The depleting cash and other bank balances of ONGC Ltd, India’s main state-owned oil explorer that accounts for over 60 per cent of the country’s crude oil production, finds a reflection in the overall capex spends of the upstream petroleum major.
ONGC’s cash and balances dipped to touch a record low of Rs 504 crore in March 2019, down from Rs 1,013 crore in March 2018 and Rs 9,511 crore in March 2017 and Rs 9,957 in March 2016. While this slide in balances is precipitated by two deals involving ONGC’s stake buys in downstream oil marketing company Hindustan Petroleum Corporation Ltd (HPCL) and Gujarat-based GSPC that dented the former’s cash reserves, the government has maintained that ONGC has “sufficient lines of credit from banks and strong access to capital markets” to maintain its working capital requirements.
A closer examination of the data for the last six years, however, shows that ONGC’s expenditure on exploratory wells has almost halved from Rs 11,687 crore in the year ended March 2014 to Rs 6,016 crore in the year ended March 2019.
This decline in exploratory expenditure comes alongside a steady decline in domestic crude oil production. Data shows that domestic crude oil production has consistently declined between FY12 (38.09 MMT) and FY18 (35.68 MMT).
The expenditure by ONGC on developmental wells has, however, remained steady over the last six years. While the expenditure in the financial year 2013-14 amounted to Rs 8,518 crore, that in the last year stood at Rs 9,362 crore.
Under the investments head too, there was a marginal slip (non-current investments) down to Rs 84,882 crore in 2018-19 from Rs 85,731 crore in 2017-18. ONGC has stated on record that its exploration and production business “remains the predominant cash-generator” and thereby, the decline in spend is exploratory wells is being seen as a negative.
Apart from ONGC, there are two other key sources of domestic crude — production from state owned Oil India Ltd and the output from the PSC Fields (production sharing contract field operated by private players), which together accounted for about 40 per cent of domestic crude output last fiscal.
With domestic crude output flagging on account of aging fields and lack of any major new discovery, imported crude has consistently accounted for over 80 per cent of the country’s oil requirements. The trend runs counter to the government’s stated aim to cut oil import dependence to 67 per cent by 2022.
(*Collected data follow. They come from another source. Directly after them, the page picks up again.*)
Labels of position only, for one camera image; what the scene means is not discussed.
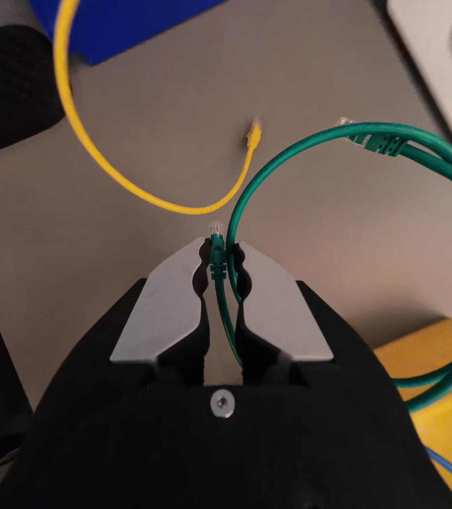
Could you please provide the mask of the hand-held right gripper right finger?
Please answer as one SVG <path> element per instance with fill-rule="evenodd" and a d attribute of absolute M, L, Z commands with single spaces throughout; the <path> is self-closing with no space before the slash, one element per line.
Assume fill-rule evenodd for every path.
<path fill-rule="evenodd" d="M 248 283 L 241 298 L 247 331 L 292 361 L 333 360 L 295 278 L 247 242 L 240 242 L 239 249 Z"/>

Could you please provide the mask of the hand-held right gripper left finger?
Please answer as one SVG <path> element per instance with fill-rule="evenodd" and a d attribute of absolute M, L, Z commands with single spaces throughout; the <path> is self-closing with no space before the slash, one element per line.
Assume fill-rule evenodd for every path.
<path fill-rule="evenodd" d="M 109 358 L 111 363 L 202 361 L 210 346 L 203 294 L 210 239 L 198 237 L 148 276 Z"/>

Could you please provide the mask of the blue plastic bin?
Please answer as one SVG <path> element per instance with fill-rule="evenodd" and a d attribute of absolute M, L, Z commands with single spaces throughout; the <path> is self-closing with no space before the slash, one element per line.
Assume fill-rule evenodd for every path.
<path fill-rule="evenodd" d="M 224 1 L 79 1 L 69 54 L 100 64 Z"/>

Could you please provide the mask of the yellow plastic bin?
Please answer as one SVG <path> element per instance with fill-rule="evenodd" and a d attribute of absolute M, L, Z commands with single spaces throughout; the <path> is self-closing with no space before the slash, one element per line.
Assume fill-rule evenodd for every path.
<path fill-rule="evenodd" d="M 452 361 L 452 319 L 444 319 L 374 350 L 389 375 L 425 374 Z M 452 463 L 452 392 L 412 416 L 422 443 Z"/>

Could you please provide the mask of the white stand base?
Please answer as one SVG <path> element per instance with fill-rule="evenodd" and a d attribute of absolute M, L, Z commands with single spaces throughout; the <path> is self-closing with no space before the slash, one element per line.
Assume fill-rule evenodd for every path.
<path fill-rule="evenodd" d="M 387 13 L 452 132 L 452 1 L 387 1 Z"/>
The overall capital expenditure of state-owned oil firms, ONGC, as well as Indian Oil Corporation, GAIL India Ltd, Bharat Petroleum Corp Ltd (BPCL), HPCL, Mangalore Refineries and Petrochemicals Ltd and their subsidiaries is projected to hit a four-year low of Rs 93,693 crore in oil and gas exploration, refining and petrochemicals in FY’20. Oil PSEs had invested Rs 94,438 crore in the year ended March 31,2019, lower than the Rs 132,003 crore invested in 2017-18, Rs 104,426 crore in 2016-17 and Rs 97,223 crore invested in 2015-16, according to Ministry estimates and budget numbers.
The decline is even more worrying considering that it comes despite the upswing in refining capex due to the BS-VI fuel upgrades that downstream petroleum majors have to mandatorily undertake, alongside greenfield and brownfield expansions driving up capex, analysts said.
At a review meeting in September held by the Finance Ministry in Delhi, ONGC is learnt to have declared a capex plan of Rs 32,921 crore for FY20, of which its capex in the first five months of the fiscal (till August 2019) was just 27 per cent (Rs 8,777 crore) of the total planned expenditure while for Indian Oil Corporation, of its capex plan of Rs 25,083 crore for the full fiscal, Rs 8,173 crore (or 31 per cent) had been spent.
ONGC had said that the funding requirement of Rs 36,915 crore for acquiring 51.11 per cent equity shares in HPCL was met through internal funds of Rs 12,034 crore and balance Rs 24,881 crore was borrowed from commercial banks. The funding requirement of Rs 7,560 crore for Gujarat State Petroleum Corporation’s acquisition was met by way of ‘borrowing against term deposits’. The outstanding loan of ONGC as on March 31, 2019 was Rs 21,594 crore, primarily on account of these two buys.
Even though oil and gas is a capital-intensive enterprise, the Ministry has gone on record to state that “ONGC has maintained its activity level and no activity has been curtailed during 2018-19, due to shortage of funds”.
“The acquisitions (HPCL and GSPC) were made to add more value and growth to the business of ONGC and considering the potential benefit from vertical integration across the oil and gas value chain and the synergies arising out of acquisition of a downstream oil refining and marketing company… ONGC has sufficient lines of credit from banks and strong access to capital markets to maintain the working capital requirements,” a Ministry official said.